Clearmatics, with whom UBS began the Fnality project back in 2015, also continues in its role of constructing the project’s underlying technology. According to the start-up’s chief executive, Robert Sams, the blockchain architecture underpinning the USC is similar to that of the Ethereum platform, a project on which he worked during its initial phases of development; although Sams has clarified that the USC protocol will not be part of the Ethereum public chain. That said, Clearmatics’ aim is for the USC protocol to attract a variety of projects that will both enable a wider community and prevent monopolisation.

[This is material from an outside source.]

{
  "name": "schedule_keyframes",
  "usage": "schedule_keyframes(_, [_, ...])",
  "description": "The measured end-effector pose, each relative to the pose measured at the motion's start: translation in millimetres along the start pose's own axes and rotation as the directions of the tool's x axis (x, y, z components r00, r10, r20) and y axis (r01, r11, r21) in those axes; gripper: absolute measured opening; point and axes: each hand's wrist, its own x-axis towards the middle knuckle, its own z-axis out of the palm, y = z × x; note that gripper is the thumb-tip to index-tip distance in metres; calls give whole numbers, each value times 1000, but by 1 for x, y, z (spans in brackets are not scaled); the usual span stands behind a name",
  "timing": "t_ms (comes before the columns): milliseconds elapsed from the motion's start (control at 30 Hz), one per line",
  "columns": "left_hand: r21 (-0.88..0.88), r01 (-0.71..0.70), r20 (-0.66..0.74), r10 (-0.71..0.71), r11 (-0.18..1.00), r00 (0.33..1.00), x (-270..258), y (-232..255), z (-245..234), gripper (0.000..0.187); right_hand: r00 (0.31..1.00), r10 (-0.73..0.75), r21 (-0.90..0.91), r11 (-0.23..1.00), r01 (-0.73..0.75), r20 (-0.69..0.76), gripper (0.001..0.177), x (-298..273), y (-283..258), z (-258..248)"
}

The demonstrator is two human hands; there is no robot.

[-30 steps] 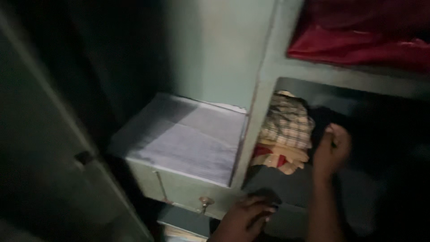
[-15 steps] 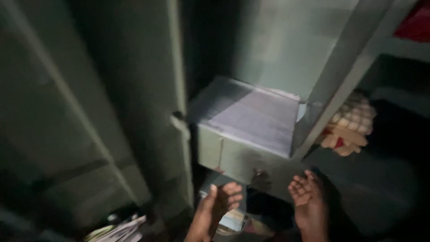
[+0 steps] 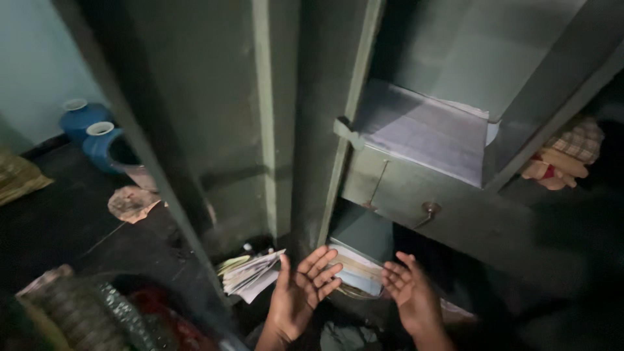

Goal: The person repeatedly picks folded garments from a pile on the floor, carries them to a metal cabinet, and places them on a shelf. The garments include shirts and pants of various colors. The person handles each item one at a time and stacks them inside the cabinet.

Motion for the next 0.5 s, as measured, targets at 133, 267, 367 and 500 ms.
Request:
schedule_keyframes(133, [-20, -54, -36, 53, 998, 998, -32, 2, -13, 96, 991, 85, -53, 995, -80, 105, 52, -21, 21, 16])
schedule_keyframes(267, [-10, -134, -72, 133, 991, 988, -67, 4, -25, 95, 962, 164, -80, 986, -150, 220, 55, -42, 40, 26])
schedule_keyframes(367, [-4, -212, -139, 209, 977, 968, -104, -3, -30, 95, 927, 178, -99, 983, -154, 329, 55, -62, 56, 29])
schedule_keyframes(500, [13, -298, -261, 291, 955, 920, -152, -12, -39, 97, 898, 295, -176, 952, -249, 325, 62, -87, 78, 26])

Looking forward, the main goal for Fnality is to finalise concrete agreements with central banks. The company intends to issue its first USC tokens before the end of next year. And the first applications of the coin will reportedly be focused on specific areas, such as facilitating an environment that enables the digital assets to be used for meeting margin calls in derivatives trading. According to Fnality’s CEO, Mr Ram, using the USC for this purpose could reduce the time required to complete the process from more than a day to immediate. And although the Fnality solution will ensure that settlement is achieved in compliance with local laws and regulations in various jurisdictions, the project must still undergo a regulatory approval process. As approval for such a project has never been requested before, this process could end up taking some time to complete.

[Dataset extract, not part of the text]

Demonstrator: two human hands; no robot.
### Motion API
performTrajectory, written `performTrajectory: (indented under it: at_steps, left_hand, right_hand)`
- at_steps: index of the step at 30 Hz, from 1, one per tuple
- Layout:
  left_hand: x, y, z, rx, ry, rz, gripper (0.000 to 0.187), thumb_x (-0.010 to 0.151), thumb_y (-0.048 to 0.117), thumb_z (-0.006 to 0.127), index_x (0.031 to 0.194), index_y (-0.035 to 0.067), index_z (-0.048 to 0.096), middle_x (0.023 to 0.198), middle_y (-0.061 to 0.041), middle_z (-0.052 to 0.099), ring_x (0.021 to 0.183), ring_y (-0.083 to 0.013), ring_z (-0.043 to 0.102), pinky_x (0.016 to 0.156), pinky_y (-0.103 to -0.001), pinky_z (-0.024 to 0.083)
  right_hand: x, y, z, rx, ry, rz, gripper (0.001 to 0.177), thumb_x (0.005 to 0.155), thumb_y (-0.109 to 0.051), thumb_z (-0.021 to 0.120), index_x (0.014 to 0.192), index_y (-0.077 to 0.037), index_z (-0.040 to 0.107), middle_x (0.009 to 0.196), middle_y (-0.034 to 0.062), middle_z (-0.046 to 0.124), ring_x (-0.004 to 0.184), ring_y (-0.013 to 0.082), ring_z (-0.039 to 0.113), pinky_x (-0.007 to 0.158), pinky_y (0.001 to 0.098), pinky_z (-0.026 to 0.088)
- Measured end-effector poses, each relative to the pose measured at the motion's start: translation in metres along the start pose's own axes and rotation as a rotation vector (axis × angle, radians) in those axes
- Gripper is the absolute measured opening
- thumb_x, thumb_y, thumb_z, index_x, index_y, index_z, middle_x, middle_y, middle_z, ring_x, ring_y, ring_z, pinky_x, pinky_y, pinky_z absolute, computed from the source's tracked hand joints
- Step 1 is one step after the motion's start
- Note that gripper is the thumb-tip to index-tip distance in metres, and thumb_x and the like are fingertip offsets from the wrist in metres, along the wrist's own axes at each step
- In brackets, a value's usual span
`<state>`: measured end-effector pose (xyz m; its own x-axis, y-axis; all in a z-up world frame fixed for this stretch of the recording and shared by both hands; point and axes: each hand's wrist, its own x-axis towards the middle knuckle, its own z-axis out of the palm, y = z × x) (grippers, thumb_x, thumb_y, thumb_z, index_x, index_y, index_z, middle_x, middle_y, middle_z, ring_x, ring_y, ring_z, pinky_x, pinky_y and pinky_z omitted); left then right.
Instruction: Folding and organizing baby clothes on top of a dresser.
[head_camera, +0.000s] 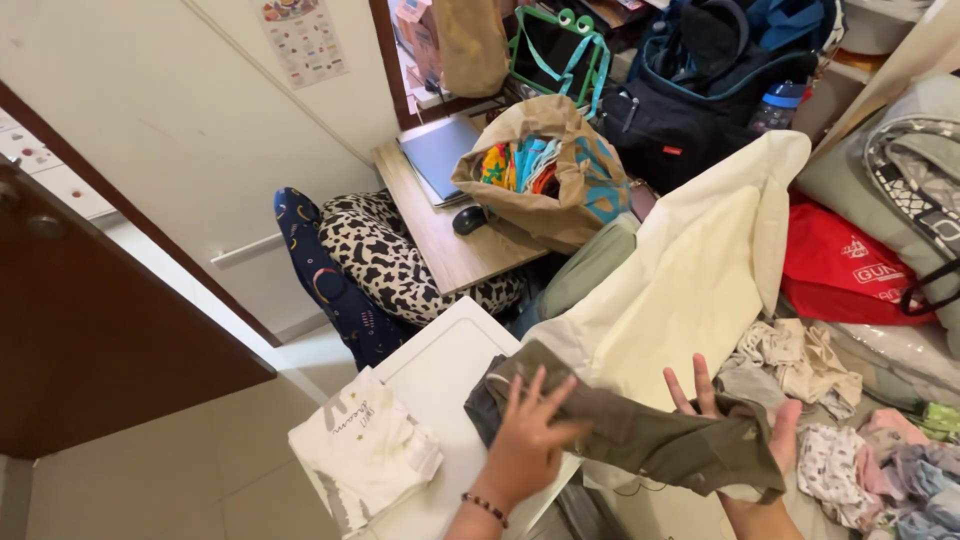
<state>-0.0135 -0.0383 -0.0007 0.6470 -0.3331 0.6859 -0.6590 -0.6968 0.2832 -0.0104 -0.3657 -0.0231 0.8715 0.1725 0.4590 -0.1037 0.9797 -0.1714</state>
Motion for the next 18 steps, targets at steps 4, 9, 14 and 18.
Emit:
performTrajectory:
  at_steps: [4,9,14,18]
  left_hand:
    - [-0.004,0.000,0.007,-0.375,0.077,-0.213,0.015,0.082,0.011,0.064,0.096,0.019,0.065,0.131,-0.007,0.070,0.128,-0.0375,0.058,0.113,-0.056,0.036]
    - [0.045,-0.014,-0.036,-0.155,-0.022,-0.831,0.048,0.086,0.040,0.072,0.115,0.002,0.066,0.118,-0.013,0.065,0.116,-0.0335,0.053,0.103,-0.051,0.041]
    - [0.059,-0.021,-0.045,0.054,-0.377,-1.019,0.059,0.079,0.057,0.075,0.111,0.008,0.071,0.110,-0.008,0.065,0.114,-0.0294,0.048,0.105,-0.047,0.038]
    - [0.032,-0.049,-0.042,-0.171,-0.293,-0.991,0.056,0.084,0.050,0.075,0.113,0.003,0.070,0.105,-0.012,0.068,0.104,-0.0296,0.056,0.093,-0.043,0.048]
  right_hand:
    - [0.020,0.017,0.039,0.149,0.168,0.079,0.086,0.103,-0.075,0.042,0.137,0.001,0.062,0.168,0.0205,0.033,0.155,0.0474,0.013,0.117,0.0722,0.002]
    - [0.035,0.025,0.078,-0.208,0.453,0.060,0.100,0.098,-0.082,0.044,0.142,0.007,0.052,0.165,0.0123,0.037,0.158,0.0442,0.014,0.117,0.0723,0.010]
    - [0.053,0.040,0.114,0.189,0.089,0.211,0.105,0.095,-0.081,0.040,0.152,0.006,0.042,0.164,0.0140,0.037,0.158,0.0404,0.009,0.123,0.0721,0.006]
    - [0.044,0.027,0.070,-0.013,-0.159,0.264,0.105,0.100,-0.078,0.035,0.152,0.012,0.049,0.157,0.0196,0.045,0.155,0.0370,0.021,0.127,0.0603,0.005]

UBS’s Mr Jaffrey believes that the USC will be “transformational” for trading. “We see a way of actually reducing the risk significantly in the post-trade world….all of these things play into costs, operational efficiency and the balance sheet.” And given that the world is now starting to see an increasing number of blockchain projects progressing successfully from the exploratory phase towards real-world applications, anticipation will surely start growing over what Fnality’s USC can achieve for financial institutions and the infrastructure of financial markets.